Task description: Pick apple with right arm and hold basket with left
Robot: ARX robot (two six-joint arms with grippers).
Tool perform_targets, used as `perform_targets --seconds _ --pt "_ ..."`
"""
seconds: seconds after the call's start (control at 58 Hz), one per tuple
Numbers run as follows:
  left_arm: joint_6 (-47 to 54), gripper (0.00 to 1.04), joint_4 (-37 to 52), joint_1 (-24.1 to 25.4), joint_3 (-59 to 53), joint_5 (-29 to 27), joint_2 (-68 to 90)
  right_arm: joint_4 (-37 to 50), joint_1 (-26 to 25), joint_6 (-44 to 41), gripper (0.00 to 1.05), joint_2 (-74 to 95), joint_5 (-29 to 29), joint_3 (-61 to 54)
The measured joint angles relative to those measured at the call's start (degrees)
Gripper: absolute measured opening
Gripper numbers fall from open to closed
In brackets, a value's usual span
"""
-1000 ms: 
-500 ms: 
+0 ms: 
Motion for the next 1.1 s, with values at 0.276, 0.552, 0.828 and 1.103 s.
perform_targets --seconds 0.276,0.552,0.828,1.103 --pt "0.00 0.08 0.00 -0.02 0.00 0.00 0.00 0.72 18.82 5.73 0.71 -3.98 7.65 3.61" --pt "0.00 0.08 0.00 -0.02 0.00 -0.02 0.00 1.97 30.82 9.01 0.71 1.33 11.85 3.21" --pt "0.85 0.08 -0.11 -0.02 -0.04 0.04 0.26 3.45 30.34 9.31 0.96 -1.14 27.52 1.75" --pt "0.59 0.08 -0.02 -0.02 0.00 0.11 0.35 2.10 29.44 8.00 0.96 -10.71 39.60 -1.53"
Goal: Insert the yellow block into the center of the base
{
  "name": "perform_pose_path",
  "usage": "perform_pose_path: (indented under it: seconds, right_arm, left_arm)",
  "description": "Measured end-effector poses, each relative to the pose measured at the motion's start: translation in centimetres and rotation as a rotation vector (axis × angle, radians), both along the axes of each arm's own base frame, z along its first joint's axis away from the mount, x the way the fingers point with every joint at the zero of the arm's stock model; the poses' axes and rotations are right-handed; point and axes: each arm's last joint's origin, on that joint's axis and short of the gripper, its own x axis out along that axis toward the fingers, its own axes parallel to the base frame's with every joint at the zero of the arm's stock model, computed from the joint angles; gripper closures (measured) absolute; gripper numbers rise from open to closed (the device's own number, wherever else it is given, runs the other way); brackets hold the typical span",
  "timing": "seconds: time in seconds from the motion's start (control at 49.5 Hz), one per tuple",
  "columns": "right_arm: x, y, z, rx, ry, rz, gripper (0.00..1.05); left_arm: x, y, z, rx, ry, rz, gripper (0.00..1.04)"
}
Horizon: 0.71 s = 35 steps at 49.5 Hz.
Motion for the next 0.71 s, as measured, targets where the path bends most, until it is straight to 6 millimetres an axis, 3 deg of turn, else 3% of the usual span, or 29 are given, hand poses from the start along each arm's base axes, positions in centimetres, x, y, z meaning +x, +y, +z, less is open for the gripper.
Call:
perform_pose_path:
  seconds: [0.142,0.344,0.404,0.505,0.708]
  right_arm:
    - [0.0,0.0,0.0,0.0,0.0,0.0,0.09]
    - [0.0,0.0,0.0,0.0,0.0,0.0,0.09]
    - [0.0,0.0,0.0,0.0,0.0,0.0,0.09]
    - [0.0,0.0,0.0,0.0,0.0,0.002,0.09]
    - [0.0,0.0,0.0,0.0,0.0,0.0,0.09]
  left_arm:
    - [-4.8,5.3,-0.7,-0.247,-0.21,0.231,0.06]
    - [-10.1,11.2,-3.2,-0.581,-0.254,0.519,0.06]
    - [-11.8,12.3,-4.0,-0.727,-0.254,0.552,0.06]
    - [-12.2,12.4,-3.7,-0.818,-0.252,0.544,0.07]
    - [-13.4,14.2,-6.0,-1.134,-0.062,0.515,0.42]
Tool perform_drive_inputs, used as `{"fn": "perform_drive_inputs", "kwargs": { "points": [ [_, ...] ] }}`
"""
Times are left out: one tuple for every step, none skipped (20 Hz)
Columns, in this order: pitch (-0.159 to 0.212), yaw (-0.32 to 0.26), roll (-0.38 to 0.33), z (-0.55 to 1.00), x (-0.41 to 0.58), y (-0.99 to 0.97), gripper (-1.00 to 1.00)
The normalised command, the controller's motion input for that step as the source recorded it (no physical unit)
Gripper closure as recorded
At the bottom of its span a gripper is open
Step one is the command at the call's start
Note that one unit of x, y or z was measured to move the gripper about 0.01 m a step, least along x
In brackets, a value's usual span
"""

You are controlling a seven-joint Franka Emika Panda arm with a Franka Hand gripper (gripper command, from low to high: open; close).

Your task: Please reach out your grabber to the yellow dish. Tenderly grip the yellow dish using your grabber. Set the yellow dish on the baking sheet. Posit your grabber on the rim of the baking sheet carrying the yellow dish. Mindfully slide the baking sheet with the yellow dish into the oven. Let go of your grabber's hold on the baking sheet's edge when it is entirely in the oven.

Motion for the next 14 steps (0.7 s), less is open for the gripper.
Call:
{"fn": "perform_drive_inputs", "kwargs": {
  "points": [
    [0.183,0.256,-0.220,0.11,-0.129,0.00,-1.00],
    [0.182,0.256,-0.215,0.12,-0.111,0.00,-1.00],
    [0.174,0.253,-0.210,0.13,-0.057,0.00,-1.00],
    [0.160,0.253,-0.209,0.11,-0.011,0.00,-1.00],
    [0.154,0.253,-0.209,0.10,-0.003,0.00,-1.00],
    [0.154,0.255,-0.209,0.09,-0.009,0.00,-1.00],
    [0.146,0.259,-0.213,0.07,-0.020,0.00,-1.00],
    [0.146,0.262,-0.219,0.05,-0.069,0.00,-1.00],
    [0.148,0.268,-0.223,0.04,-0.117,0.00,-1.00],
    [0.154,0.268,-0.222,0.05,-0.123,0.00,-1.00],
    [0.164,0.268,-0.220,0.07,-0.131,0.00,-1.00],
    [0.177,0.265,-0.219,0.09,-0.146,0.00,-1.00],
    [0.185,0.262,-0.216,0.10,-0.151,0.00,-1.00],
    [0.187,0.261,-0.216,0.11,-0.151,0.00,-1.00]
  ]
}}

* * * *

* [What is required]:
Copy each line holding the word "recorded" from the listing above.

* [Response area]:
The normalised command, the controller's motion input for that step as the source recorded it (no physical unit)
Gripper closure as recorded

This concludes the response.